What’s more, there are now numerous stock brokers, asset management companies and mutual funds offering routes for Malaysians to invest into overseas markets, he adds.
Says Durraini: “Investing overseas has been seen as a key way to diversify investments for investors – and the recent pandemic and its impact on the markets is testament to its importance.”
She says diversifying sources of alpha and income is a key way to preserve and grow wealth.
“In the past 20 years, we have seen the proliferation of unit trusts products that gives (local investors) access to overseas investments – while this option is workable, it is also costly (because of sales charges and higher management fees) and may have an impact on total returns in the medium to long term.
“Another option to consider and which is used widely in developed markets like the United States, South Korea, Japan and Taiwan is ETFs listed on Bursa Malaysia, which are essentially funds that are listed and passively tracks designated indexes.”
According to her, this instrument is transparent and cost competitive as it does not incur any sales charge and has a lower fee than active funds.
“As it is listed – investors can also check its value on a daily basis to better understand their own investment portfolios, compared to unit trusts products that are unlisted.”
Rakuten Trade’s Mise says the brokerage “always encourages having a healthy mix of local and foreign shares to diversify your portfolio and minimise risks.”
“There are different opportunities for growth in different markets and if an investor only invests in one, they are missing out on opportunities for more consistent gains,” Mise adds.
“You might even see your portfolio performing better than expected even if one market does not perform as expected, or more consistently, when one market performs well and the other doesn’t.
“Foreign stocks present different opportunities for investors than what may be available in their local market. Many well-known shares are listed overseas, and investors can stand to benefit as a result of global trends or what’s in the news.”
MIDF Research says having foreign holdings, which “plausibly” have a lower correlation coefficient in relation to Malaysian equities, will enhance the risk-adjusted returns of an overall portfolio.
“In essence, the lower the correlation coefficient of various assets in a portfolio, the better the diversification effect.
“The secular outlook of the world’s equity markets (including the United States, Europe and Asia) is wholly dependent on the underlying corporate earnings performance which in turn is underpinned by macro trajectory.

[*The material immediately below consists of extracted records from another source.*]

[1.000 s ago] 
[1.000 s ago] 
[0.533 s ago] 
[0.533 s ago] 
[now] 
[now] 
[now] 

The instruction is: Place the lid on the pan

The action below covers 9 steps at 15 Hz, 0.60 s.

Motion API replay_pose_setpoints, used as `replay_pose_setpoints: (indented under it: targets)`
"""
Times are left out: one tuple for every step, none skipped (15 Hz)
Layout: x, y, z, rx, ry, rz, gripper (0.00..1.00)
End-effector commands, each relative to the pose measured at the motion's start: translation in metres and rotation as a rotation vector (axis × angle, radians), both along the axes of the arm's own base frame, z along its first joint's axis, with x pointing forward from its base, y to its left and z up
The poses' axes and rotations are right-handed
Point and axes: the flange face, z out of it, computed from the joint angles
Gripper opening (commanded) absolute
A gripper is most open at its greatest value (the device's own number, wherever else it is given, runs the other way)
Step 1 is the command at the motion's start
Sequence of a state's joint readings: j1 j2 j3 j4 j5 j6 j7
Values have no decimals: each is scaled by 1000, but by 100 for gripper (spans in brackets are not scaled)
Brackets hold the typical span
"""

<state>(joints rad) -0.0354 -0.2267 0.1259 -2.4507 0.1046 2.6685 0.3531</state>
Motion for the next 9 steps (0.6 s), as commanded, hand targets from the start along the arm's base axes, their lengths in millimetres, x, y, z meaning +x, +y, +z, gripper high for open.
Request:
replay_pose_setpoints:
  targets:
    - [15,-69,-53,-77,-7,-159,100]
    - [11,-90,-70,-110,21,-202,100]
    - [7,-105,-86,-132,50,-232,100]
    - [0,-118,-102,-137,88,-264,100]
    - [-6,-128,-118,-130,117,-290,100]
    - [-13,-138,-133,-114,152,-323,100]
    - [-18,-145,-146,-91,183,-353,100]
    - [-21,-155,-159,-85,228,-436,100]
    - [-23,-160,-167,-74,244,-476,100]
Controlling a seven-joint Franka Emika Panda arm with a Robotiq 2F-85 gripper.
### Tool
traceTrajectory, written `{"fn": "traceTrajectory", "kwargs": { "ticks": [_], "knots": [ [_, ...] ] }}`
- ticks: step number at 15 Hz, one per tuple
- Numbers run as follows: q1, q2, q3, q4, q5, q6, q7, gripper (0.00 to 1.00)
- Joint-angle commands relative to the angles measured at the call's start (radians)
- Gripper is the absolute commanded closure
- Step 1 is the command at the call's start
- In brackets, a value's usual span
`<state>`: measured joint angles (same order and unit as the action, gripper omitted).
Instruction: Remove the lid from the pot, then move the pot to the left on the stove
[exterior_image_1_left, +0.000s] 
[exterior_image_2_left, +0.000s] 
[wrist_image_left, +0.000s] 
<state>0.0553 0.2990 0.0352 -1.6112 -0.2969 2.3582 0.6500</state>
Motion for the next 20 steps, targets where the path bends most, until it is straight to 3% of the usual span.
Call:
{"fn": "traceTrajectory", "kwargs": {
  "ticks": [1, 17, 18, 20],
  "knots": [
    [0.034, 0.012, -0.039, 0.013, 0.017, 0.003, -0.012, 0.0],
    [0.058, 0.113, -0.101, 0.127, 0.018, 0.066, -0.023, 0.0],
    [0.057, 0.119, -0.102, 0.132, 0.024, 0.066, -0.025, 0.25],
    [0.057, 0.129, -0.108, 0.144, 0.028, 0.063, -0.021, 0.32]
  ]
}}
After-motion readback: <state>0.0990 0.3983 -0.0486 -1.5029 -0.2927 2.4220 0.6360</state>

“In this regard, we believe the prevailing economic ordeals will find its trough in due course. In summary, buy on weakness and stay long for the long term,” MIDF analysts tell StarBizWeek.
Fortress’ Yong says that over the medium-term, investor sentiment in the US market will be dominated by inflationary concerns and the Fed’s hawkish stance towards monetary policy tightening.
“However, the longer-term outlook of the many global leading names listed in the US markets remain fundamentally sound.”
Meanwhile, in the rush to invest in alternative investments, some Malaysians have, or are considering, putting their money in things like cryptocurrencies or forex platforms.
To this, Value Partners’ Durraini says information in this space is limited and can be dependent on unverified sources and “comments from the Internet.”
“One has to exercise caution investing in these instruments. Opt for alternative instruments that are approved by the regulators utilising a safer structure for a more sustainable portfolio of investments,” she adds.
Yong says these “exotic” investments might create excitement and sometimes offer short-term surges in returns.
“Our advice to investors is to not place a large portion of their investment funds into these investments, as many of these are highly speculative and volatile in nature,” he says.